Exercise description:
Search the records below for the string "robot", and report each line that contains it.

Data:
□ □ □
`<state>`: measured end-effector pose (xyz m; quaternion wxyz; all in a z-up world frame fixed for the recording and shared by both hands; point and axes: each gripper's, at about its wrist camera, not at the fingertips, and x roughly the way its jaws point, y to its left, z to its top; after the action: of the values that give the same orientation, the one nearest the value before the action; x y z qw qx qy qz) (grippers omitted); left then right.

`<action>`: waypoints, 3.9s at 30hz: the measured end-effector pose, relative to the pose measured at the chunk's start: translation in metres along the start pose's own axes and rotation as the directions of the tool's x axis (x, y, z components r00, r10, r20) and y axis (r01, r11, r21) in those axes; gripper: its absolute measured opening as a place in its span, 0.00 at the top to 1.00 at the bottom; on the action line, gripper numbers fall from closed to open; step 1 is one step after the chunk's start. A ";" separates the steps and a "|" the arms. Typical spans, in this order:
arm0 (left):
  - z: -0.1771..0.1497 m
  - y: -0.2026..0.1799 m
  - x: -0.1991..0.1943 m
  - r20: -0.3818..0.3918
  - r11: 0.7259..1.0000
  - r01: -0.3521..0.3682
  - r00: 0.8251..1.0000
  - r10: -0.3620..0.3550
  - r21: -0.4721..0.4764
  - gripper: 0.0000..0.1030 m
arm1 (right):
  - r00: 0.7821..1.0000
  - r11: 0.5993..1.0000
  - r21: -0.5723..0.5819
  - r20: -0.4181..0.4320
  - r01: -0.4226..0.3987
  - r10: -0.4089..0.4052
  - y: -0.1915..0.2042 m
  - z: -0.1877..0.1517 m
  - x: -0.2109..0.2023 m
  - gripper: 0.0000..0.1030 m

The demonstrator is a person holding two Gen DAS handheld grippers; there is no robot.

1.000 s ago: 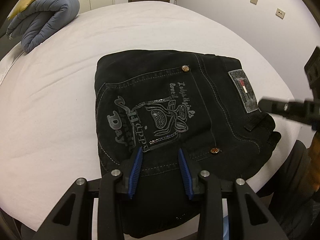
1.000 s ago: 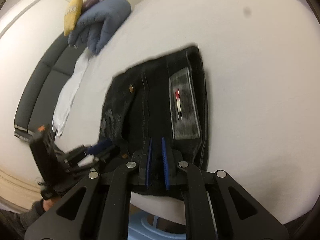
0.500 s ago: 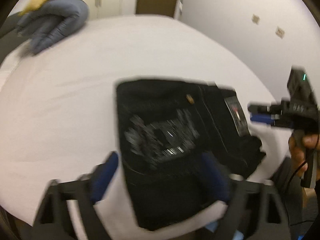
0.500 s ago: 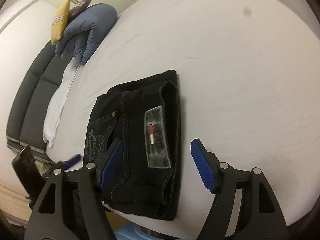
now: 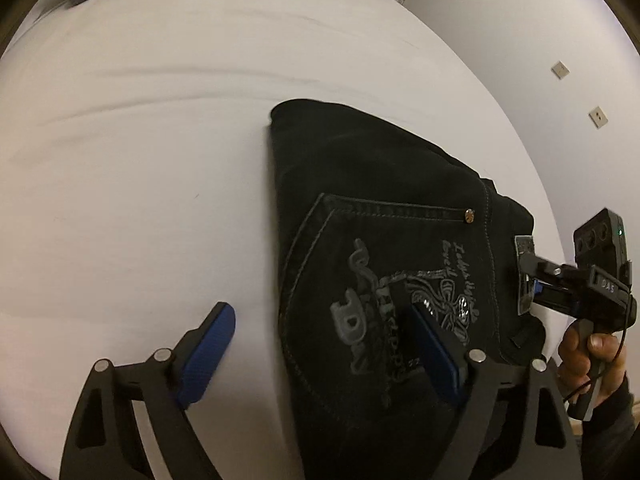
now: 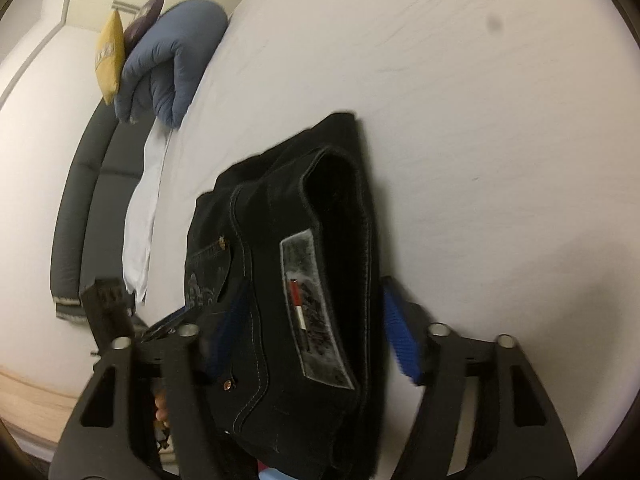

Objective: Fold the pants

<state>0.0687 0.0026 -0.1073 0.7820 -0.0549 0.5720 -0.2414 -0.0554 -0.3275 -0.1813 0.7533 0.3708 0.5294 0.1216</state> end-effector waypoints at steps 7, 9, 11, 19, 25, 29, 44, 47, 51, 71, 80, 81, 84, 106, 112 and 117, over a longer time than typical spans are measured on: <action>0.006 -0.009 0.006 -0.045 0.999 0.041 0.998 -0.041 0.002 0.61 | 0.998 0.996 -0.060 -0.001 0.060 -0.060 0.011 -0.001 0.008 0.80; 0.008 -0.013 0.002 -0.039 0.999 0.050 0.998 -0.050 0.009 0.74 | 0.995 0.989 -0.111 0.019 0.095 -0.093 0.025 -0.004 0.005 0.84; 0.011 -0.018 -0.005 -0.027 0.999 0.045 0.999 -0.045 0.022 0.80 | 0.992 0.979 -0.159 0.044 0.124 -0.118 0.040 -0.005 0.000 0.86; 0.053 -0.037 -0.042 0.092 0.996 0.048 0.994 -0.055 0.072 0.80 | 0.990 0.967 -0.239 0.130 0.088 -0.058 0.082 0.026 -0.042 0.86; 0.096 -0.051 -0.034 0.143 0.993 0.013 0.989 -0.030 0.118 0.80 | 0.985 0.973 -0.215 0.165 0.079 -0.043 0.077 0.080 -0.046 0.86; 0.111 -0.036 -0.005 0.109 0.995 0.010 0.994 -0.021 0.098 0.78 | 0.986 0.983 -0.160 0.157 0.086 -0.061 0.047 0.110 -0.025 0.85; 0.080 -0.015 -0.043 0.326 0.992 -0.122 0.940 0.105 0.032 0.05 | 0.925 0.983 -0.051 0.349 0.175 -0.147 0.009 0.058 -0.068 0.43; 0.060 -0.037 -0.095 0.500 0.955 -0.291 0.837 0.223 0.060 0.00 | 0.856 0.952 -0.128 0.482 0.279 -0.187 0.050 0.030 -0.110 0.40; 0.040 -0.058 -0.157 0.650 0.921 -0.384 0.717 0.253 0.066 0.00 | 0.736 0.897 -0.196 0.652 0.396 -0.182 0.114 -0.002 -0.166 0.32; -0.044 -0.096 -0.272 0.734 0.885 -0.465 0.605 0.307 0.013 0.00 | 0.441 0.804 -0.182 0.891 0.566 -0.109 0.253 -0.161 -0.288 0.00; -0.051 -0.106 -0.200 0.547 0.878 -0.476 0.747 0.378 0.043 0.00 | 0.647 0.851 -0.092 0.694 0.517 -0.318 0.199 -0.148 -0.243 0.00; -0.052 -0.108 -0.193 0.527 0.878 -0.477 0.758 0.384 0.045 0.00 | 0.660 0.854 -0.091 0.678 0.512 -0.323 0.193 -0.149 -0.240 0.00; -0.058 -0.111 -0.178 0.483 0.893 -0.446 0.795 0.366 0.056 0.00 | 0.669 0.843 -0.080 0.649 0.532 -0.361 0.182 -0.151 -0.232 0.00; -0.034 -0.089 -0.135 0.353 0.927 -0.375 0.869 0.348 0.010 0.00 | 0.692 0.791 -0.134 0.584 0.597 -0.424 0.179 -0.096 -0.174 0.00; -0.030 -0.085 -0.130 0.344 0.929 -0.370 0.873 0.346 0.004 0.00 | 0.706 0.785 -0.156 0.566 0.600 -0.426 0.184 -0.090 -0.160 0.00; -0.027 -0.082 -0.127 0.335 0.932 -0.363 0.878 0.343 -0.003 0.00 | 0.716 0.784 -0.168 0.552 0.597 -0.427 0.188 -0.087 -0.150 0.00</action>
<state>-0.0115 -0.0079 0.0233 0.8987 0.0341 0.4259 -0.0994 -0.1545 -0.2455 0.0399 0.9157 0.0917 0.3770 -0.1042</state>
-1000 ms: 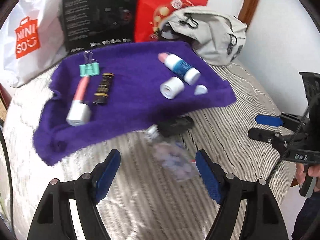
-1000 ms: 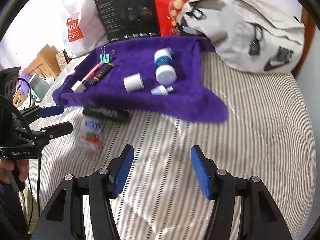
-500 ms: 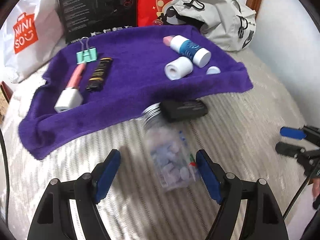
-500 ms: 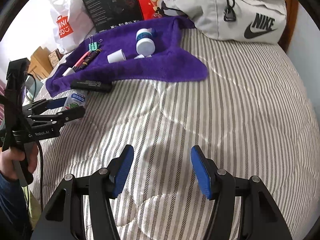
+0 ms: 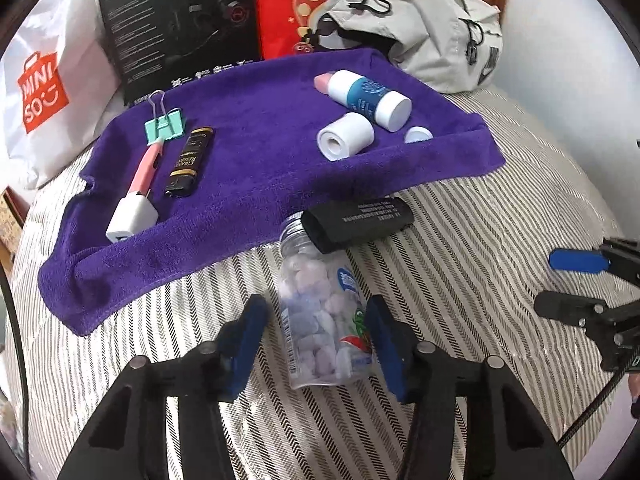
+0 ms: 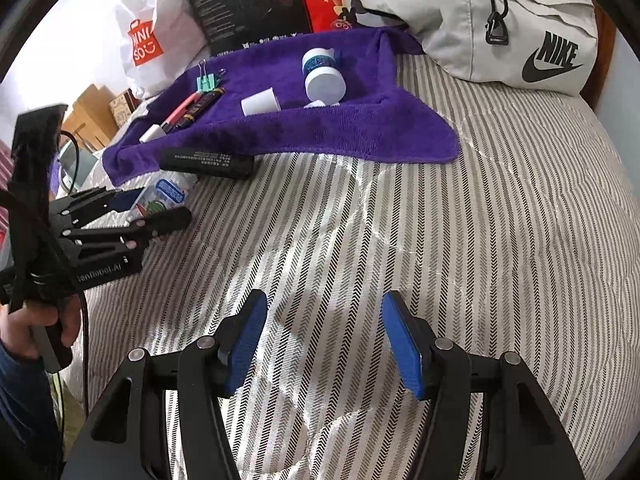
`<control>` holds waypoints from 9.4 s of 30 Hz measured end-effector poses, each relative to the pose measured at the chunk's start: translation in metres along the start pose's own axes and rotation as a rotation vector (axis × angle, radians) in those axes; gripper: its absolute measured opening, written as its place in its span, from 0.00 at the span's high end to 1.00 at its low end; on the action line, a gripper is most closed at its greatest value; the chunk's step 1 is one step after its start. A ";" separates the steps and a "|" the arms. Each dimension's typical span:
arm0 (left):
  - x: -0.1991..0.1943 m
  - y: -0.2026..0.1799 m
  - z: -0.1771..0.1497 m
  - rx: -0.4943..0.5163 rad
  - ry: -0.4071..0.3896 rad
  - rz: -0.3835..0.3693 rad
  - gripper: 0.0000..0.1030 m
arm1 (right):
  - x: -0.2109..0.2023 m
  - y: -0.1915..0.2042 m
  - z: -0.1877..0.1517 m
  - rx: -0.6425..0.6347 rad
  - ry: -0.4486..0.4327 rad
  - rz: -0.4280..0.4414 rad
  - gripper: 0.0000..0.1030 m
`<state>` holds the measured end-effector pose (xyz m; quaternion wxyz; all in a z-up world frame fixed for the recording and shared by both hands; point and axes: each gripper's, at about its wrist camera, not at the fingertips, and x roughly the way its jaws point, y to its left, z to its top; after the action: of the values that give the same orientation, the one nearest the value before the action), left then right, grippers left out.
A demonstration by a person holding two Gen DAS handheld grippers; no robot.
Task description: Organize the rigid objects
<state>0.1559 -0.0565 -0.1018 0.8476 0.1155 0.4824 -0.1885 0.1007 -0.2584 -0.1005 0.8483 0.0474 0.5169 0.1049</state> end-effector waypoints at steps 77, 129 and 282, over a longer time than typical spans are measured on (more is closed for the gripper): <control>-0.032 0.100 -0.060 -0.095 -0.015 0.042 0.60 | 0.043 0.091 0.043 -0.284 -0.023 -0.076 0.78; -0.051 0.088 -0.013 -0.099 -0.053 0.009 0.63 | 0.003 0.065 0.070 -0.212 -0.067 0.040 0.79; -0.124 0.051 -0.042 -0.274 -0.233 0.062 0.00 | -0.084 0.050 0.017 0.041 -0.237 -0.155 0.00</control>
<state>0.0883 0.0315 -0.0156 0.9110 -0.0090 0.3983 -0.1069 0.0721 -0.2280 -0.0103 0.9077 0.0367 0.4173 0.0223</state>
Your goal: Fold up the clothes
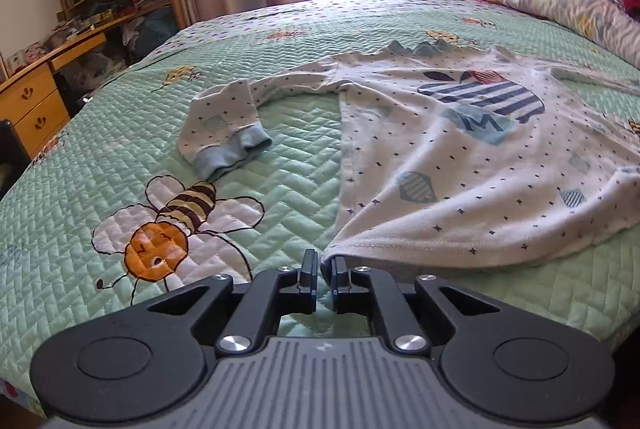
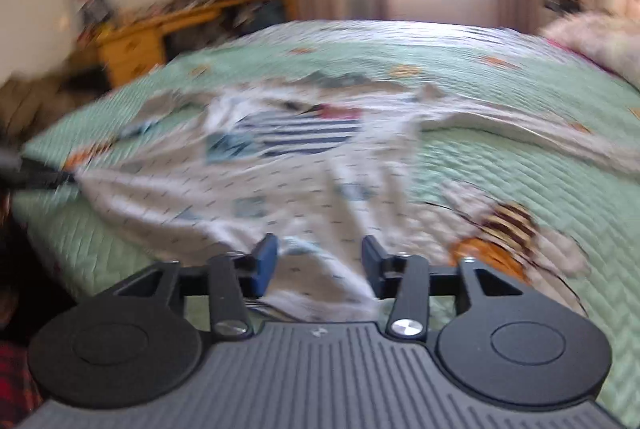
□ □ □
Result:
The demonstrator is a person holding two Gen DAS handheld grippers; there is no robot.
A demonstration by a person holding two Gen DAS handheld grippers; no robot.

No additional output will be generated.